### [Your assignment]
What you produce should be every line from the data that includes "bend".

··········

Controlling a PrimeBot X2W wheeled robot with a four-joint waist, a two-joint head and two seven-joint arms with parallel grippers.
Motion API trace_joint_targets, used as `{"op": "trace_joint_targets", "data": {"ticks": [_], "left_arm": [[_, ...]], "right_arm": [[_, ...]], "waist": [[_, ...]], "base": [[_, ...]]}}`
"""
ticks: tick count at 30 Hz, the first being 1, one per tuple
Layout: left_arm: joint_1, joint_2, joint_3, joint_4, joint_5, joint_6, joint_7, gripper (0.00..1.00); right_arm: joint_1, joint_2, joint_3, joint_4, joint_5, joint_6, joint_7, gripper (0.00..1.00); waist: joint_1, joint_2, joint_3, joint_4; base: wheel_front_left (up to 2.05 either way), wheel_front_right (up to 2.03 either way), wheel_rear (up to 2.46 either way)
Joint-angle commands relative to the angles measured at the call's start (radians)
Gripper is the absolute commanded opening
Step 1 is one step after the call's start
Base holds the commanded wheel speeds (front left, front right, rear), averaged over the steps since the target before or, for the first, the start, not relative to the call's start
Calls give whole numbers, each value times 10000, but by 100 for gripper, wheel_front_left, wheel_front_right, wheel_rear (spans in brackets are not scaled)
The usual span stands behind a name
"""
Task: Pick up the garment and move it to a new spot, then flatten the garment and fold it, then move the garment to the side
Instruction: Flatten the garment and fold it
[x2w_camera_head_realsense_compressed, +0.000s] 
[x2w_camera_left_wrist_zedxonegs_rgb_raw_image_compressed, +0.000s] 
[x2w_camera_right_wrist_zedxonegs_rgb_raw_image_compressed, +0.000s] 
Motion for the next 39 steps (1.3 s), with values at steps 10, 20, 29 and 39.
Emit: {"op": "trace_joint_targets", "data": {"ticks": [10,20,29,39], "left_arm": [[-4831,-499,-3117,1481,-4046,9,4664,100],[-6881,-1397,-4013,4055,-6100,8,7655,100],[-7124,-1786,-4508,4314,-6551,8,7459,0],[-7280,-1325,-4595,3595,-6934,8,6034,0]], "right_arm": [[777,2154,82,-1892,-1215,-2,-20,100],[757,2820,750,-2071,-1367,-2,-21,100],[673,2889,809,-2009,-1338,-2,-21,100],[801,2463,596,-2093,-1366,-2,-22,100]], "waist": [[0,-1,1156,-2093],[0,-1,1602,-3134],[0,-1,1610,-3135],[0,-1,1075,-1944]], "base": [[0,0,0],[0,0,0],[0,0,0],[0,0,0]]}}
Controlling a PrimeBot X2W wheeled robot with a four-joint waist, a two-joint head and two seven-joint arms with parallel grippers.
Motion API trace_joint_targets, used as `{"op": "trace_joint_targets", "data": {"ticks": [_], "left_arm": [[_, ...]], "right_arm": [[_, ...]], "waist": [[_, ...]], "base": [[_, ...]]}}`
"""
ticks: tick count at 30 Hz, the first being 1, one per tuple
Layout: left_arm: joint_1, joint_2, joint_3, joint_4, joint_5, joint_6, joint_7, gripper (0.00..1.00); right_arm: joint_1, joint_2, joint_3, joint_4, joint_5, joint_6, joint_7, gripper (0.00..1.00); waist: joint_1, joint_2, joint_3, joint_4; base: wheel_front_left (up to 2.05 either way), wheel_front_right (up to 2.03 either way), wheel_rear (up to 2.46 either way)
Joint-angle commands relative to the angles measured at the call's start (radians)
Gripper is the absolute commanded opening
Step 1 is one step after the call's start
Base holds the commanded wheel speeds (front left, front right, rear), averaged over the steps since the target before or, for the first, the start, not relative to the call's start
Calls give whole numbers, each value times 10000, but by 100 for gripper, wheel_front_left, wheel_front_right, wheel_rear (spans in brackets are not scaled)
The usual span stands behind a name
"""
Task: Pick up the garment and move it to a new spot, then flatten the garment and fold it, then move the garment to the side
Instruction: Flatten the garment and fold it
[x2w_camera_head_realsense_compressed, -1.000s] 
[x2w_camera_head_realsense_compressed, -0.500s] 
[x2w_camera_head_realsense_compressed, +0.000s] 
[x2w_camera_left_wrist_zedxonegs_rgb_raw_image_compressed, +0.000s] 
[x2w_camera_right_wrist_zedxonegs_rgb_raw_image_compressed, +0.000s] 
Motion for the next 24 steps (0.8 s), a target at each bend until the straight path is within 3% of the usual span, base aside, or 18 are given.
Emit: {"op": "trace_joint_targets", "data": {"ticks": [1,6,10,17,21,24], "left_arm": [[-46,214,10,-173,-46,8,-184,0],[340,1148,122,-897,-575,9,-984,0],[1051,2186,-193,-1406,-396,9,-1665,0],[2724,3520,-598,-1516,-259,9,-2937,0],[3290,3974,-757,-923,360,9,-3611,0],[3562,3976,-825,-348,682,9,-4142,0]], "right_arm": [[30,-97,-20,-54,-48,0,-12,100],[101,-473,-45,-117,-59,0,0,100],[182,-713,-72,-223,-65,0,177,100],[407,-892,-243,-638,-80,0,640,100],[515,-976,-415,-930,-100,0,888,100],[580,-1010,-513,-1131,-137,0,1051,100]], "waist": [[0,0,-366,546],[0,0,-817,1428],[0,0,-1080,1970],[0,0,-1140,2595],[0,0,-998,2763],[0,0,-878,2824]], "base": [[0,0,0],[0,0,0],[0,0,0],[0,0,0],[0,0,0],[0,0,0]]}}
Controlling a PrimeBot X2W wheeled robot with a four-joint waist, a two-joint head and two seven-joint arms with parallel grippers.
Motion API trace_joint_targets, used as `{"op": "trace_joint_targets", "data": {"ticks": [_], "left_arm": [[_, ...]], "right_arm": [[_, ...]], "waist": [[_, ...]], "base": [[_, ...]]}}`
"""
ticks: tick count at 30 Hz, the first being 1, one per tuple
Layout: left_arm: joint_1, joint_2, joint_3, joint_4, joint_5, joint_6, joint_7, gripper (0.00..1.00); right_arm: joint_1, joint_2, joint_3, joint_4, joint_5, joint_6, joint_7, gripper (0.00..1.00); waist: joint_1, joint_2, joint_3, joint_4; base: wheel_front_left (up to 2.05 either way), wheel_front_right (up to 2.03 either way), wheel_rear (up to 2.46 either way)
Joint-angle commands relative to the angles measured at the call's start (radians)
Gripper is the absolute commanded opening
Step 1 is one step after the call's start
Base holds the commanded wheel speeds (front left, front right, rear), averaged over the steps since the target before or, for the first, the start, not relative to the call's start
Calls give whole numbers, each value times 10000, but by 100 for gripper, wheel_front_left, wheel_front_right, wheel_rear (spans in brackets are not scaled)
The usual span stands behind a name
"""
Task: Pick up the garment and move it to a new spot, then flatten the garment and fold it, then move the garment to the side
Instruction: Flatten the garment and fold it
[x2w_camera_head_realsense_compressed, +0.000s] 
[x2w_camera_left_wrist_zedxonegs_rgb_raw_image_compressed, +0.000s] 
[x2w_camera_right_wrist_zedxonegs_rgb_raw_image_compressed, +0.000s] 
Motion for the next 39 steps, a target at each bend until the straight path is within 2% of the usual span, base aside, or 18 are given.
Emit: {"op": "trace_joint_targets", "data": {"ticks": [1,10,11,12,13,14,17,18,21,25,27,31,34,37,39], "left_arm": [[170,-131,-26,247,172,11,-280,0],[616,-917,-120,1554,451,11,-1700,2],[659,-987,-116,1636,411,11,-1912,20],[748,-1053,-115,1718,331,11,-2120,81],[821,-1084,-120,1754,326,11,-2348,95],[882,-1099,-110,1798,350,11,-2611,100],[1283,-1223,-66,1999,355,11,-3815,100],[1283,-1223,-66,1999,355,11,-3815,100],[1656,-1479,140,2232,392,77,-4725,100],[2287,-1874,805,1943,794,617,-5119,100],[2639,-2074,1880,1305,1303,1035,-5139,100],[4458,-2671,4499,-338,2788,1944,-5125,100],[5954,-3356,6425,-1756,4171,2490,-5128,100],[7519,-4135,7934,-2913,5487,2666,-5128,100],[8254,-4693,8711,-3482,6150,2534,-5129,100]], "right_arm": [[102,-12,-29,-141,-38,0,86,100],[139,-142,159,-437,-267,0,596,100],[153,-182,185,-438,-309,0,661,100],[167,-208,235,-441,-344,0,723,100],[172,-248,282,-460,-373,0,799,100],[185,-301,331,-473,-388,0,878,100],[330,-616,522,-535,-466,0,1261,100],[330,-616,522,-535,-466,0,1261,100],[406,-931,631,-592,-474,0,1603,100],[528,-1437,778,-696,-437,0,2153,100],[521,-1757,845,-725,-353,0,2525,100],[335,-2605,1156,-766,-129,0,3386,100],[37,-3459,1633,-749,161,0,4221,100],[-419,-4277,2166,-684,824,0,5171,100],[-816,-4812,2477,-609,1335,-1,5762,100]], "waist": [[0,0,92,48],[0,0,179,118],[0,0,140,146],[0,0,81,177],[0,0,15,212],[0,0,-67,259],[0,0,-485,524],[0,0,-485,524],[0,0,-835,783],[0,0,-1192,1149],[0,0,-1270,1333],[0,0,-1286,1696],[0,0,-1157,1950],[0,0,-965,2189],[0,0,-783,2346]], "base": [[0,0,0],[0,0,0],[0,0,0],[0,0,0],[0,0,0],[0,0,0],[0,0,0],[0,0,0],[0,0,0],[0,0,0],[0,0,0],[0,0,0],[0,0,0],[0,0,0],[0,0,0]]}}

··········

### [Answer section]
Motion for the next 24 steps (0.8 s), a target at each bend until the straight path is within 3% of the usual span, base aside, or 18 are given.
Motion for the next 39 steps, a target at each bend until the straight path is within 2% of the usual span, base aside, or 18 are given.

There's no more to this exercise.